ACTIVITY: Go through the data and copy each line that holds "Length".

───── DATA RECORDS

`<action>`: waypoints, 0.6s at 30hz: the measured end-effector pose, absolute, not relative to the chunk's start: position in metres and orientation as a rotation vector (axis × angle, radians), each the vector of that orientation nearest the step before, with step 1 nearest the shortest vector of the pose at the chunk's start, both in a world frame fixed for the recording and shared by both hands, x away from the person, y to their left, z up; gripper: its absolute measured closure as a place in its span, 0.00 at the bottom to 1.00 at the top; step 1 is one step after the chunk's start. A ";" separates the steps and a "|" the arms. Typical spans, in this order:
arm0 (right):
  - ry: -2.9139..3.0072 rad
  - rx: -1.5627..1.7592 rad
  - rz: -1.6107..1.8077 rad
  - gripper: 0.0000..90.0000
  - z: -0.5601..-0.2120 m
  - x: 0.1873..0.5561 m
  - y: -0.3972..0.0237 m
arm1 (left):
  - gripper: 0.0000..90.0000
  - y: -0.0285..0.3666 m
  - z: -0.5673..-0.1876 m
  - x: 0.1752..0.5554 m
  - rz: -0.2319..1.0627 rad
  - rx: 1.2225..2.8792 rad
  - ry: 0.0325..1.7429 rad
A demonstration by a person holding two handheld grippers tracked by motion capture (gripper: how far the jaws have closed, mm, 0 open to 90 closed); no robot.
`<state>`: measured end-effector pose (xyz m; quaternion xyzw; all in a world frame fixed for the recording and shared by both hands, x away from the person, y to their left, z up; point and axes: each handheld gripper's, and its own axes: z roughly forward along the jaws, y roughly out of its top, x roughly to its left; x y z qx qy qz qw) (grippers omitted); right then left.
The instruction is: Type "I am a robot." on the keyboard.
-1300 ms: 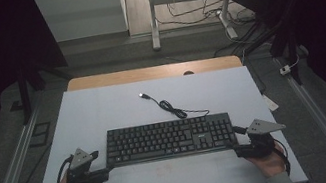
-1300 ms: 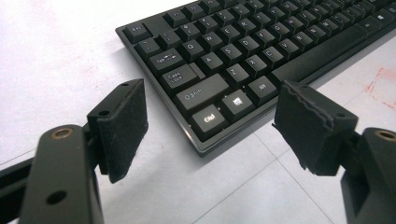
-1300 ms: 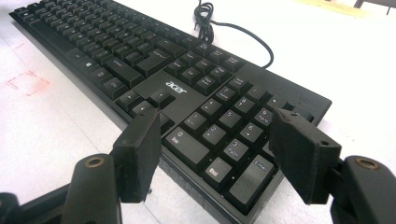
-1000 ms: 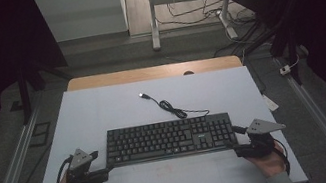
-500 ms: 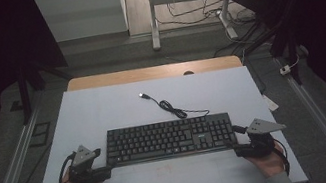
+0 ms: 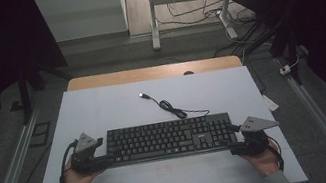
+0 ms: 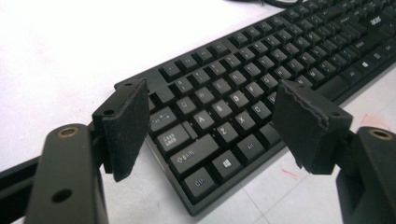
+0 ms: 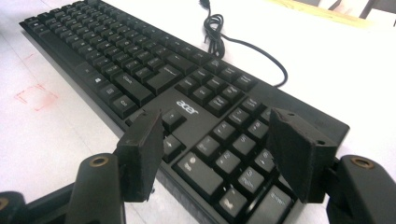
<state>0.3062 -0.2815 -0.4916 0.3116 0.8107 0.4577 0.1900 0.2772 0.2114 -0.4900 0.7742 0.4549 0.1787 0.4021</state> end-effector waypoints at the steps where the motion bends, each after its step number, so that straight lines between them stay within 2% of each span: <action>1: 2.283 0.873 1.286 0.41 -0.491 0.307 -0.280 | 0.31 0.212 -0.491 0.278 0.456 1.950 1.153; 9: 2.319 0.857 1.302 0.46 -0.486 0.316 -0.257 | 0.36 0.220 -0.496 0.284 0.450 1.972 1.135; 15: 2.346 0.831 1.312 0.53 -0.480 0.325 -0.233 | 0.47 0.218 -0.499 0.285 0.444 1.978 1.125; 18: 2.355 0.829 1.324 0.62 -0.475 0.329 -0.220 | 0.56 0.218 -0.501 0.285 0.437 1.980 1.124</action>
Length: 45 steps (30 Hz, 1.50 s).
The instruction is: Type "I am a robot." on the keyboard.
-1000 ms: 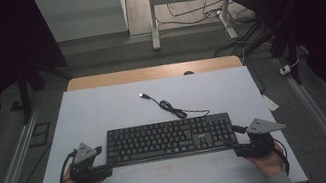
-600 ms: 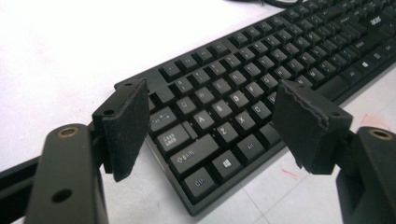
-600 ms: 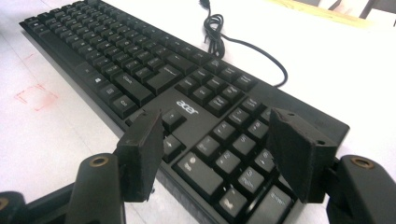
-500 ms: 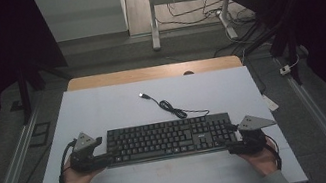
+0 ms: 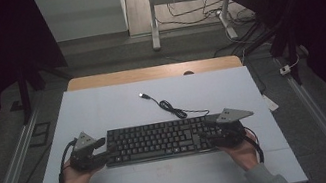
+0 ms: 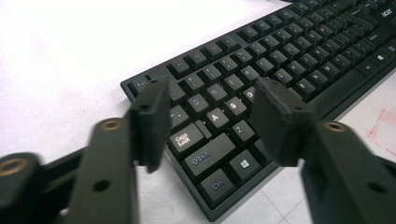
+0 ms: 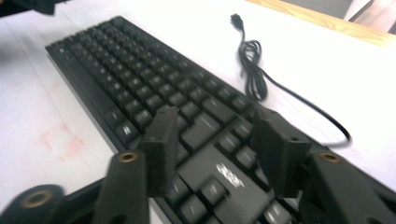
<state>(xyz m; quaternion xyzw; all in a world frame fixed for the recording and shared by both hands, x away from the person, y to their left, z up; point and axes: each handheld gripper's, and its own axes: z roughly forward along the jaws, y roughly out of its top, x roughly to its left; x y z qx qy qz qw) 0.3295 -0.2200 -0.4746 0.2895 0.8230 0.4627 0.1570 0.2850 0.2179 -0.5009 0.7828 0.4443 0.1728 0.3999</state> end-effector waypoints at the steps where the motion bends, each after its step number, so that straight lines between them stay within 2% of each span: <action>1: 2.358 0.829 1.327 0.65 -0.473 0.331 -0.216 | 0.59 0.217 -0.501 0.285 0.435 1.983 1.124; 11: 2.405 0.811 1.353 0.99 -0.469 0.346 -0.175 | 0.85 0.215 -0.506 0.284 0.426 2.003 1.106; 18: 2.421 0.809 1.397 1.00 -0.472 0.354 -0.159 | 0.98 0.214 -0.510 0.285 0.415 2.022 1.102; 45: 2.512 0.743 1.338 0.99 -0.498 0.373 -0.127 | 0.98 0.210 -0.528 0.290 0.378 2.089 1.139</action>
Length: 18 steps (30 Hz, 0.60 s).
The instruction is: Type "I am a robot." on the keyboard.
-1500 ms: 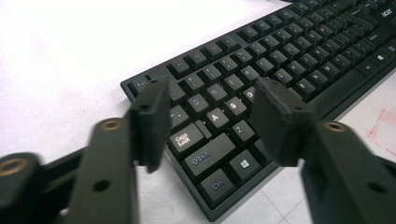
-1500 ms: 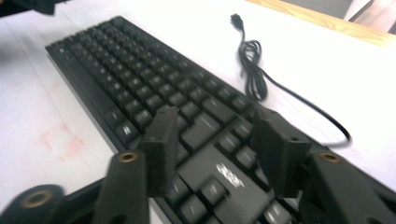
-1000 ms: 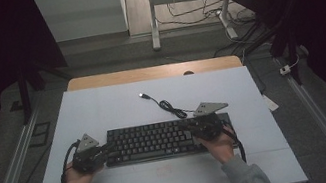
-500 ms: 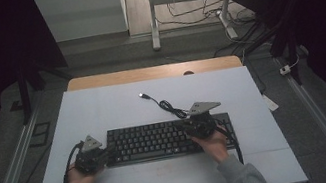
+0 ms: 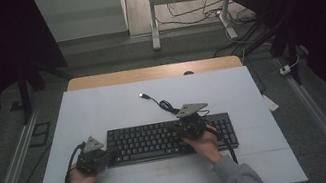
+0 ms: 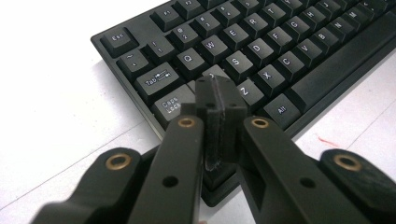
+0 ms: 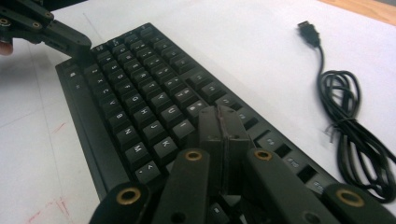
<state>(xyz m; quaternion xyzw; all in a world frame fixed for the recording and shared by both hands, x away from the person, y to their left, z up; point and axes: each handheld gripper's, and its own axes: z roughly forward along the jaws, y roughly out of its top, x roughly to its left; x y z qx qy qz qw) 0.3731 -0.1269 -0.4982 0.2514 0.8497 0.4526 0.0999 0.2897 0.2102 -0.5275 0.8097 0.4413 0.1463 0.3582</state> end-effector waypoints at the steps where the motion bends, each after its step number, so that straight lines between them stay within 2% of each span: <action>1: 2.515 0.738 1.339 0.99 -0.499 0.373 -0.126 | 0.98 0.210 -0.528 0.290 0.378 2.089 1.139; 18: 2.561 0.691 1.295 0.99 -0.506 0.373 -0.110 | 0.98 0.209 -0.529 0.290 0.374 2.094 1.136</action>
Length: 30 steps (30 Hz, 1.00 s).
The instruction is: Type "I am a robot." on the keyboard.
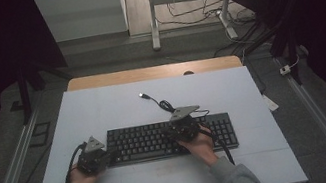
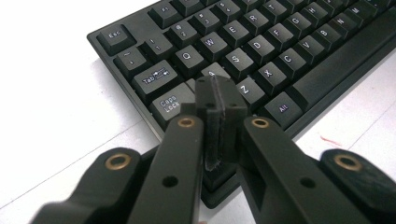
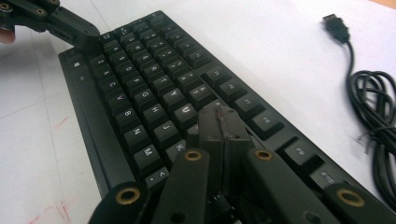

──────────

RESULT BELOW:
Length: 45 steps (30 Hz, 1.50 s).
Length: 18 steps (30 Hz, 0.60 s).
Length: 30 steps (30 Hz, 1.00 s).

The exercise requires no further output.